Back from a far-too-long posting hiatus, I’m sure to the great relief of the thousands of avid ccblog readers out there. (Yes, that was self-deprecating sarcasm… thank you mom for noticing.)
In my absence, the Senate passed an energy bill that, um, how should I put this… disappoints. The one element most touted in the media was the new CAFE standards–a mandated minimum fuel efficiency standard of 35 mpg by 2020. That’s a 40% improvement over current standards, but I have a few concerns:
- This average applies to cars and light trucks. Will car companies find a loophole by making their SUVs bigger?
- The combined CAFE standard in 2007 for cars and light trucks is 22.2 mpg. But is that average based on true numbers of cars on the road or just an combined average of each model on the market? If it’s the latter, doesn’t that mean that the true mpg of cars on American roads could be far less than 22 mpg? Especially when you consider that current mpg estimates are not based on real world driving. (The good news is that the EPA is revising how it determines estimates, starting in 2008.)

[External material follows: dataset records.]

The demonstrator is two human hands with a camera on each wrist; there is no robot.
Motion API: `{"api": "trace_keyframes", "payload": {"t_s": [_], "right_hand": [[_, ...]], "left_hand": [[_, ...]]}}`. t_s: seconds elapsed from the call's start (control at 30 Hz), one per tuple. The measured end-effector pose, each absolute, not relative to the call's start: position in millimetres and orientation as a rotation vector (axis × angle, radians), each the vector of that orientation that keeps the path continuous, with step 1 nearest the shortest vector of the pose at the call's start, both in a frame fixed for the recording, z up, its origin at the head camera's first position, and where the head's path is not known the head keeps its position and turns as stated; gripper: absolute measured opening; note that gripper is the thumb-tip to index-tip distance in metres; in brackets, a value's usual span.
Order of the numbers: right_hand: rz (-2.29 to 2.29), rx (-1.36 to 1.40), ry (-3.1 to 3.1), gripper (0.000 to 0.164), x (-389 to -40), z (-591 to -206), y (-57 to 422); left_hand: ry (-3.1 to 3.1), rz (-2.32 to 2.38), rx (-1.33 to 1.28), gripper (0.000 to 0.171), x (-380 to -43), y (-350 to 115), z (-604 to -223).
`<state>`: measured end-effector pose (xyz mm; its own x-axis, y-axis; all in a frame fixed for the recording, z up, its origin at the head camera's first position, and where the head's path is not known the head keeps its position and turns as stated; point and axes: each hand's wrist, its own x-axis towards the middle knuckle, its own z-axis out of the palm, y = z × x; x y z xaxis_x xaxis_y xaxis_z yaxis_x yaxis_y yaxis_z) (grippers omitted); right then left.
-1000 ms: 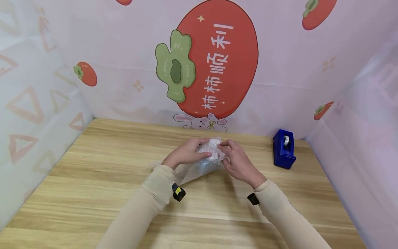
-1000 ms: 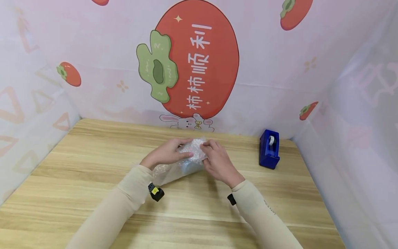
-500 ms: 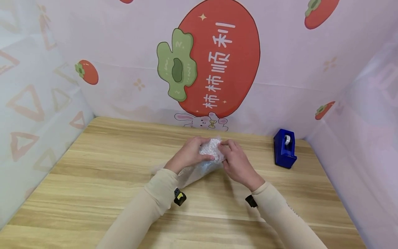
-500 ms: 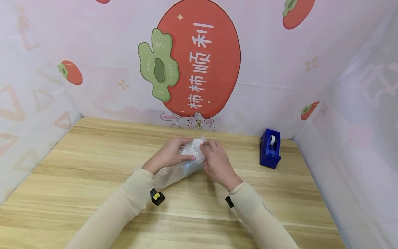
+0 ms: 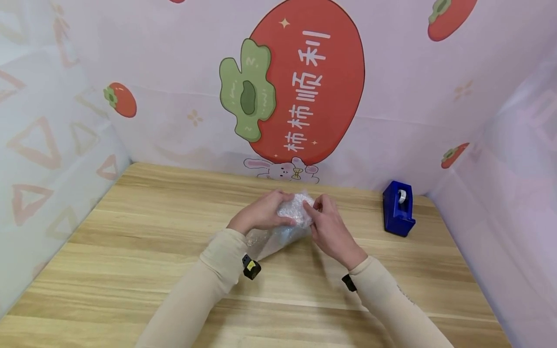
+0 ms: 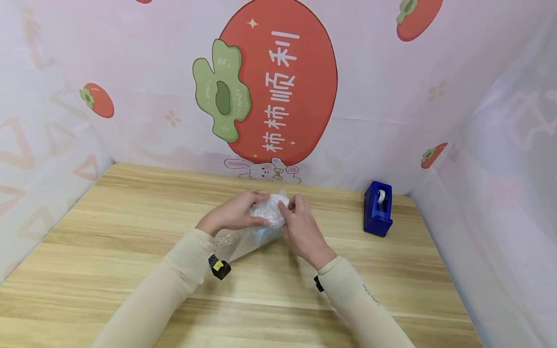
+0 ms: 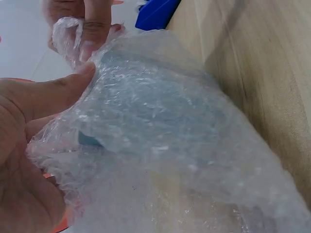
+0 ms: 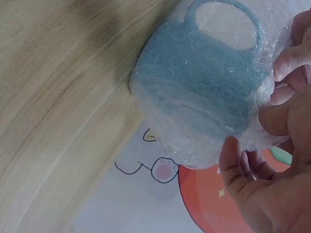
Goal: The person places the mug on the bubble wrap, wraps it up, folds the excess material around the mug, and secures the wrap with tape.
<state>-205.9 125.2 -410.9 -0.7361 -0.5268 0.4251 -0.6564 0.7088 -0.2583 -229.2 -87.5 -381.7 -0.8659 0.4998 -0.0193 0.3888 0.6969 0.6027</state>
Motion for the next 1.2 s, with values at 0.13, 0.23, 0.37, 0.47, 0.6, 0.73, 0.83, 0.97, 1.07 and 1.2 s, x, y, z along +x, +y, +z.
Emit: {"api": "trace_keyframes", "payload": {"t_s": [0.13,0.23,0.37,0.47,0.6,0.73,0.83,0.97,1.07,1.2], "right_hand": [[0.570,0.958,-2.548,0.044,-205.9,-409.9,127.5],[0.573,0.971,-2.527,0.039,-204.5,-408.4,127.5],[0.557,0.958,-2.529,0.035,-202.0,-406.9,125.5],[0.487,0.966,-2.558,0.035,-200.2,-407.3,124.3],[0.396,1.033,-2.614,0.042,-195.7,-409.4,125.2],[0.472,1.052,-2.694,0.049,-193.2,-410.8,129.4],[0.581,1.039,-2.712,0.046,-194.9,-410.6,131.8],[0.658,1.024,-2.680,0.039,-197.8,-410.9,133.1],[0.669,0.998,-2.656,0.037,-199.1,-411.6,132.3],[0.708,0.915,-2.622,0.039,-199.6,-411.9,128.4]], "left_hand": [[2.734,0.917,0.676,0.072,-228.7,-84.0,-381.4],[2.746,0.915,0.620,0.073,-228.5,-81.5,-381.3],[2.751,0.922,0.580,0.074,-228.7,-79.8,-381.8],[2.752,0.940,0.585,0.075,-229.4,-79.6,-383.2],[2.755,0.949,0.598,0.075,-230.2,-80.5,-384.7],[2.756,0.947,0.607,0.076,-230.5,-81.9,-386.1],[2.752,0.954,0.618,0.076,-230.5,-82.8,-387.1],[2.745,0.956,0.638,0.076,-231.0,-83.1,-388.4],[2.744,0.954,0.640,0.075,-231.1,-83.5,-388.2],[2.747,0.958,0.638,0.074,-230.8,-84.2,-387.3]]}}
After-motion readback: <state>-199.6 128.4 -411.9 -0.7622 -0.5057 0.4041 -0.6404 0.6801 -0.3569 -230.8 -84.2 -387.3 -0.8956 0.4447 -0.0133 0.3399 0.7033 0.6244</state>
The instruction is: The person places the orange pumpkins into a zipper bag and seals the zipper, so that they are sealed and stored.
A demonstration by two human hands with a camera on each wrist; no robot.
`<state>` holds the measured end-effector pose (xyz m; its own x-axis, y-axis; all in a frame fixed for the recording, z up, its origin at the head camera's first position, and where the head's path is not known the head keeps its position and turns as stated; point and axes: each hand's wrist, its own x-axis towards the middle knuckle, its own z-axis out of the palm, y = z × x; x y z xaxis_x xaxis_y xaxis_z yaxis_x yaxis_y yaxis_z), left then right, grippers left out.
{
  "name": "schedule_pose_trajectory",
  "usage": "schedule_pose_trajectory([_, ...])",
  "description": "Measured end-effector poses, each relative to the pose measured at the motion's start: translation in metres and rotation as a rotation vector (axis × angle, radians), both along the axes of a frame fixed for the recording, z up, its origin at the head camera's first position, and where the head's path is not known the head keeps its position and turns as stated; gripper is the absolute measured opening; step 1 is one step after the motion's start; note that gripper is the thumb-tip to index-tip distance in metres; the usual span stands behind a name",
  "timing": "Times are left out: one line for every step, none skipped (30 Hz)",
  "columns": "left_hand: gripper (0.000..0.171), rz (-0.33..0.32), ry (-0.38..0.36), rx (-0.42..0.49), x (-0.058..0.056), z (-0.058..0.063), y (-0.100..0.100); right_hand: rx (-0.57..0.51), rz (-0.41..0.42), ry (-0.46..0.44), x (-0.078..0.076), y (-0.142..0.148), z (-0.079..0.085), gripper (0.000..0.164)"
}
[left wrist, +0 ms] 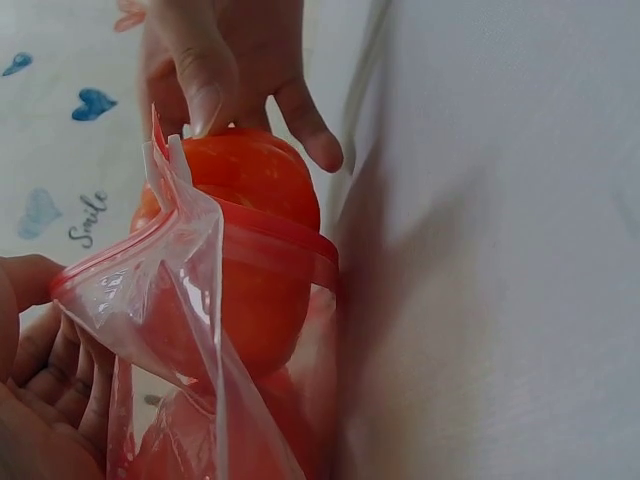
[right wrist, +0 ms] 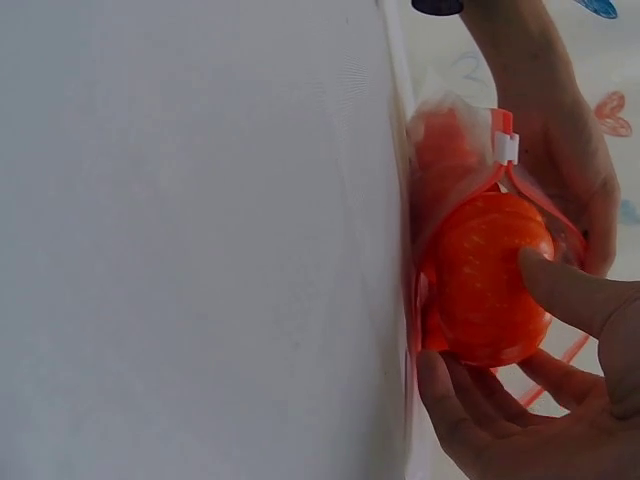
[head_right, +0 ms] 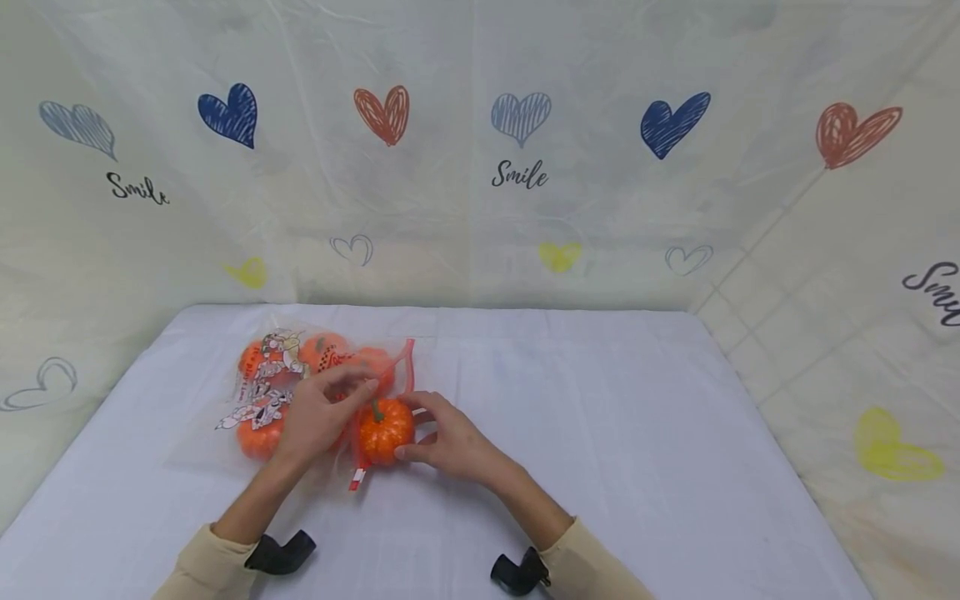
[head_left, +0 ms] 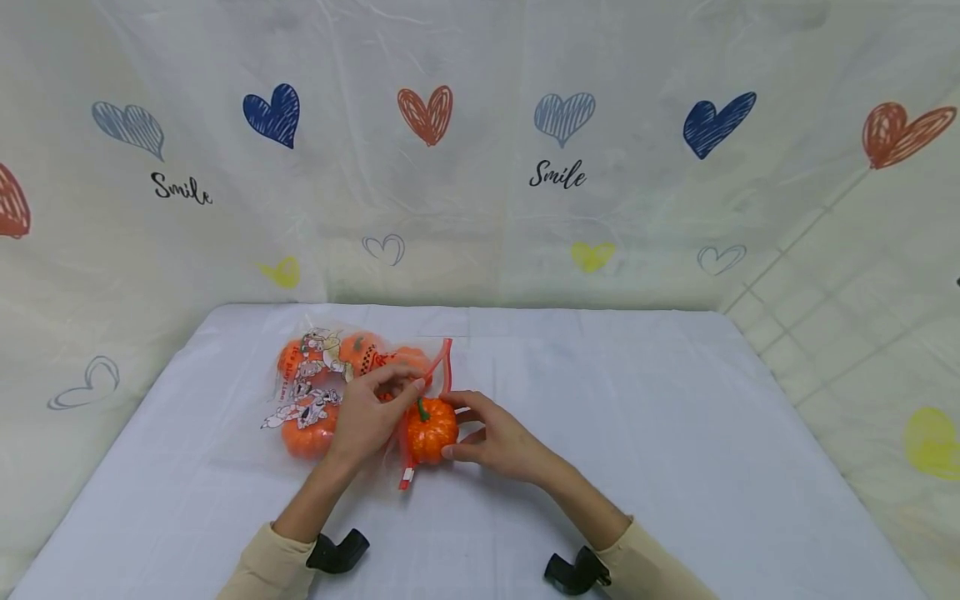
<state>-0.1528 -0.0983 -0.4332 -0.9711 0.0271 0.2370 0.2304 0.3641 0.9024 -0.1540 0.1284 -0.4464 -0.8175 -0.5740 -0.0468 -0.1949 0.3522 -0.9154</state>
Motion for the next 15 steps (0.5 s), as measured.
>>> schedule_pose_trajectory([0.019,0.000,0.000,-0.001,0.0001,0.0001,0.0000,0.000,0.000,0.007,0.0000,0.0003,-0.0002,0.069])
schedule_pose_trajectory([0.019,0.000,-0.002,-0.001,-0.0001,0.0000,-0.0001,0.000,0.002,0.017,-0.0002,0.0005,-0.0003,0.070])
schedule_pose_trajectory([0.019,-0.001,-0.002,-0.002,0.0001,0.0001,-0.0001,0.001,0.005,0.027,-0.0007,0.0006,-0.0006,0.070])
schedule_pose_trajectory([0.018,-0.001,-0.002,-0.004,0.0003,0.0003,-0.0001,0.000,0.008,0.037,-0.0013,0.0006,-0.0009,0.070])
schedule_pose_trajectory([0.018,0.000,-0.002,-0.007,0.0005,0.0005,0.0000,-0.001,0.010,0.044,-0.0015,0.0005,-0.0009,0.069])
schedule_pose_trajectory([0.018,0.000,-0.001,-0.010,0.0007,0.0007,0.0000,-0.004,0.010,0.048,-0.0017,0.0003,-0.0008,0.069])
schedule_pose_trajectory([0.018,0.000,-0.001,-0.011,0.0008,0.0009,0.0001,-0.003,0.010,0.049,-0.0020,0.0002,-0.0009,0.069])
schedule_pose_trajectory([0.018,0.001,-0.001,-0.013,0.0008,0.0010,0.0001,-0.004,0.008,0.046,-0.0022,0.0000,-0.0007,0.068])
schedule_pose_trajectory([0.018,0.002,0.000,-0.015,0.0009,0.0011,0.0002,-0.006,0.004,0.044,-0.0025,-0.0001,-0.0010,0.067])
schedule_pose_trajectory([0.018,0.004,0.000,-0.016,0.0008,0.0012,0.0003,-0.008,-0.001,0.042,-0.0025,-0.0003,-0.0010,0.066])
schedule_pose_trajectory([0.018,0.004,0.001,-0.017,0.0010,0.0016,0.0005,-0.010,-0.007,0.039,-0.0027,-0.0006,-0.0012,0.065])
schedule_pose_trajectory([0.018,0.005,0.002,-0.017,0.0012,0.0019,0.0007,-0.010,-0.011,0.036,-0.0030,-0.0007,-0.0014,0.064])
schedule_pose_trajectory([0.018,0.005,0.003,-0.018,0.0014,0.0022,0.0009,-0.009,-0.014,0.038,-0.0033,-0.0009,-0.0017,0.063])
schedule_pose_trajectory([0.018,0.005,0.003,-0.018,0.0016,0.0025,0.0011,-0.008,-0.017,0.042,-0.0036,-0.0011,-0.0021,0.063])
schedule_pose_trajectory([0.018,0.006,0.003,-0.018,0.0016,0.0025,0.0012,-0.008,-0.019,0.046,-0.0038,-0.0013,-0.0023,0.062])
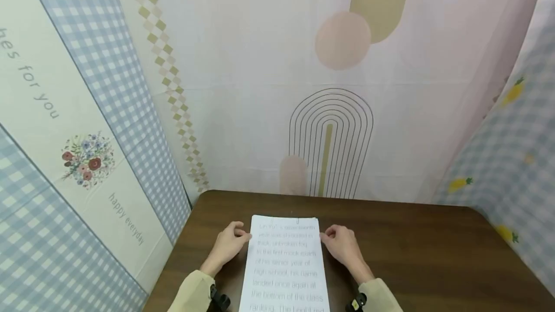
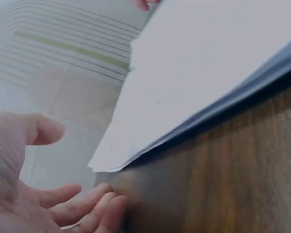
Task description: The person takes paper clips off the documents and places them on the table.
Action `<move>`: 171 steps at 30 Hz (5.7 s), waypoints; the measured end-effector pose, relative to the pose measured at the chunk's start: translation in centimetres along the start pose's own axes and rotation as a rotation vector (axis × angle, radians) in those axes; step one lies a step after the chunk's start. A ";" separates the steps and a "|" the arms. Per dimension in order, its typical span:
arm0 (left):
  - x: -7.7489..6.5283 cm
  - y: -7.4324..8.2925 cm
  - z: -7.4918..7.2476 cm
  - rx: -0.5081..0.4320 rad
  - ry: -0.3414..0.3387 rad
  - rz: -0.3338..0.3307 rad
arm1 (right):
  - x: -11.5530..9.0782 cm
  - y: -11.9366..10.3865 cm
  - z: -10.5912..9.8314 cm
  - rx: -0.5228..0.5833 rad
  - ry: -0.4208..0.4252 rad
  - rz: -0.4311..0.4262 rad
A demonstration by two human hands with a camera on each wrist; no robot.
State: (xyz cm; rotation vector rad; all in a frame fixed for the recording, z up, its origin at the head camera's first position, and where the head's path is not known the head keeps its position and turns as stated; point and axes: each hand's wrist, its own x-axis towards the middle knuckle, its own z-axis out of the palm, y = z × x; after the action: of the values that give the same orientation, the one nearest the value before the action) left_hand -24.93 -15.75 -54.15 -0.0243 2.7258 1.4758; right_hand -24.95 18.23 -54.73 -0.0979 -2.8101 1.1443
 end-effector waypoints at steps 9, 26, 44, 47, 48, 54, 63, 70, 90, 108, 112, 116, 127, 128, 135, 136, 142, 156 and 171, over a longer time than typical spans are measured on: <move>2.8 -0.5 2.7 0.113 0.059 0.070 | -0.8 -0.8 2.0 -0.027 -0.004 0.049; 2.4 0.0 2.2 -0.104 -0.054 0.045 | -1.2 -0.2 2.3 0.097 0.053 0.023; -0.2 0.1 1.8 -0.468 -0.191 -0.053 | -1.2 0.2 1.2 0.260 0.095 0.101; -1.1 0.2 1.8 -0.504 -0.226 -0.064 | -1.2 0.1 0.6 0.343 0.058 0.086; -1.5 0.2 1.9 -0.512 -0.238 -0.064 | -1.2 0.1 0.5 0.366 0.042 0.083; -3.4 0.0 2.6 -0.541 -0.283 -0.050 | -1.3 -0.1 0.0 0.502 -0.070 0.057; -5.1 -0.1 3.3 -0.566 -0.310 -0.067 | -1.5 0.1 0.4 0.559 -0.204 0.061; -5.8 -0.1 3.7 -0.577 -0.292 -0.064 | -1.7 0.4 0.8 0.563 -0.239 0.051; -6.3 -0.4 4.4 -0.553 -0.314 -0.069 | -2.8 0.2 1.3 0.581 -0.188 0.085; -6.8 -0.6 4.8 -0.519 -0.304 -0.067 | -3.1 0.0 2.0 0.539 -0.139 0.147; -6.8 -0.3 4.8 -0.502 -0.300 -0.055 | -3.1 0.2 1.9 0.529 -0.132 0.144; -6.8 -0.1 4.8 -0.491 -0.298 -0.042 | -3.1 0.3 1.8 0.526 -0.124 0.146; -6.8 0.1 5.2 -0.477 -0.284 -0.053 | -3.2 0.7 1.6 0.589 -0.117 0.155; -6.8 0.1 5.2 -0.476 -0.284 -0.053 | -3.2 0.7 1.6 0.591 -0.116 0.156; -6.9 0.2 5.2 -0.459 -0.284 -0.052 | -3.4 0.7 1.5 0.569 -0.107 0.166; -7.0 0.2 5.2 -0.457 -0.286 -0.053 | -3.4 0.7 1.5 0.567 -0.107 0.168; -7.1 0.4 5.2 -0.461 -0.299 -0.049 | -3.7 0.6 1.4 0.541 -0.100 0.177; -7.2 -0.1 5.0 -0.434 -0.311 -0.050 | -4.3 0.8 1.5 0.574 -0.089 0.201; -7.2 0.0 5.1 -0.423 -0.300 -0.061 | -4.3 1.0 1.7 0.555 -0.076 0.202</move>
State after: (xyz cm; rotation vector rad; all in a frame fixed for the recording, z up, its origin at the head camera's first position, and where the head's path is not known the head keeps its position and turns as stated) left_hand -17.58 -11.51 -56.66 0.0924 2.1292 1.8367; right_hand -20.84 17.32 -56.97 -0.2990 -2.4692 1.9606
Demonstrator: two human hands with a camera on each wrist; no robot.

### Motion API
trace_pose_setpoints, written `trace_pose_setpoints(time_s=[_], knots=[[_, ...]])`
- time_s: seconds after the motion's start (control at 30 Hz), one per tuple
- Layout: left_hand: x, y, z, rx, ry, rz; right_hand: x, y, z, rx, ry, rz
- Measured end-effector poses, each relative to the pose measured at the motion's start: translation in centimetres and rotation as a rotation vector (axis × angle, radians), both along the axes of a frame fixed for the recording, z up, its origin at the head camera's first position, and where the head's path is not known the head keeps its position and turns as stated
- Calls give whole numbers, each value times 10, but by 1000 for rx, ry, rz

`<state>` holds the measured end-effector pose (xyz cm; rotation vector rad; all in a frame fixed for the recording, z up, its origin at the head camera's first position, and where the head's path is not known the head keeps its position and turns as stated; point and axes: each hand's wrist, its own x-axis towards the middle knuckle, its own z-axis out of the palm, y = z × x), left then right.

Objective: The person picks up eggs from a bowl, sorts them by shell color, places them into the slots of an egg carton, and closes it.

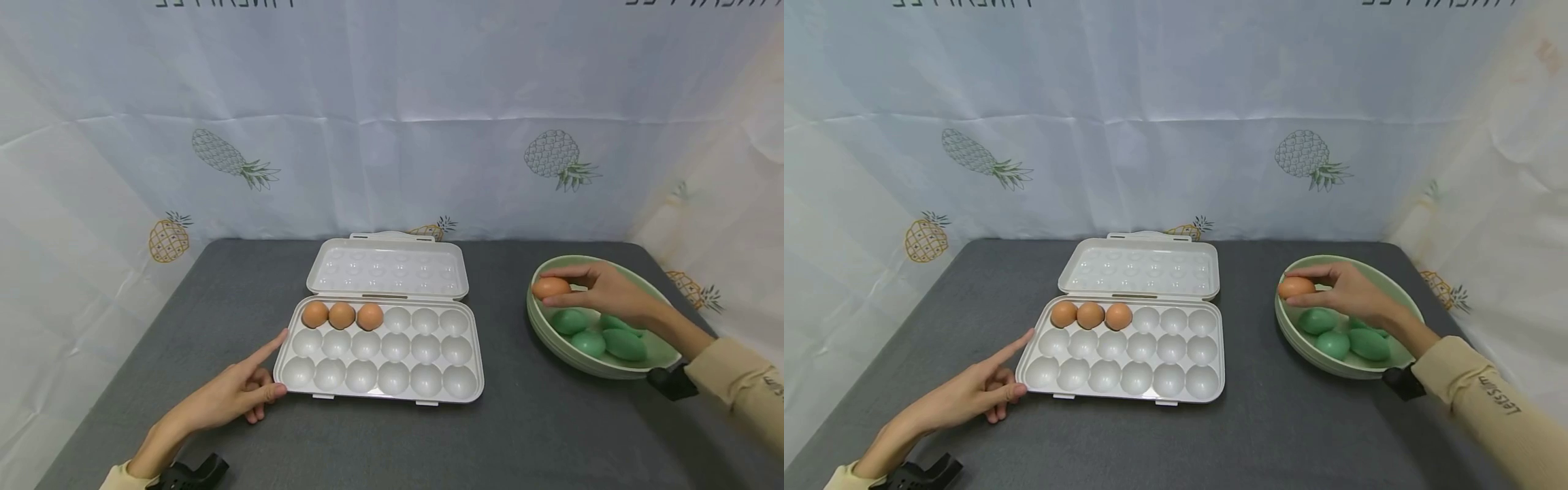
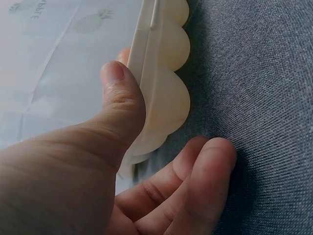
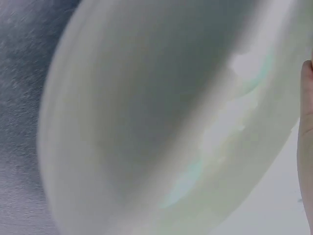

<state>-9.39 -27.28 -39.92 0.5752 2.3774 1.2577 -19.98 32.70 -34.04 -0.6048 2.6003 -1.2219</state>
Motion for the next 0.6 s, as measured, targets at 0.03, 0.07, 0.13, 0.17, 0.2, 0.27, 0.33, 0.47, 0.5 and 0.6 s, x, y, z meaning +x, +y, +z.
trace_pose_setpoints(time_s=[0.03,0.07,0.13,0.17,0.2,0.27,0.33,0.47,0.5,0.6], knots=[[0,0,0,-1,0,1,0,-2,2,3,1,2],[0,0,0,-1,-1,2,0,-4,4,5,-1,0],[0,0,1,-2,-3,3,0,-9,7,9,-10,-5],[0,0,1,-3,-3,2,0,-11,8,12,-17,-11],[0,1,1,-5,-3,3,0,-13,9,9,-25,-15],[0,1,1,-4,-5,3,0,-17,11,1,-38,-19],[0,1,1,-5,-8,4,0,-22,12,-17,-40,-19],[0,1,0,-6,-14,6,0,-33,13,-77,-31,-21],[0,1,0,-6,-15,7,0,-36,13,-95,-30,-24],[0,0,0,-4,-17,7,0,-45,13,-139,-36,-40]])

Whatever the answer to these questions, 35mpg is still a long way from the 70% reduction we need to see in greenhouse gas emissions.
Now, the new CAFE standards are the good news. The bad news is that the Republicans successfully cut out federal incentives for renewable energy sources–blocking inclusion of a Renewable Portfolio Standard that would have required electric utilities to produce at least 15 percent of their power from renewable fuels by the year 2020. The one major investment in renewable sources was for ethanol–a huge step backwards. Corn-based ethanol, while a great source of revenue for agriculture corporations, is pretty much the least energy efficient gasoline alternative out there. It’s a huge shame, though hardly surprising, to see our elected officials sacrificing the long-term for short-term benefits to special interests and farm states.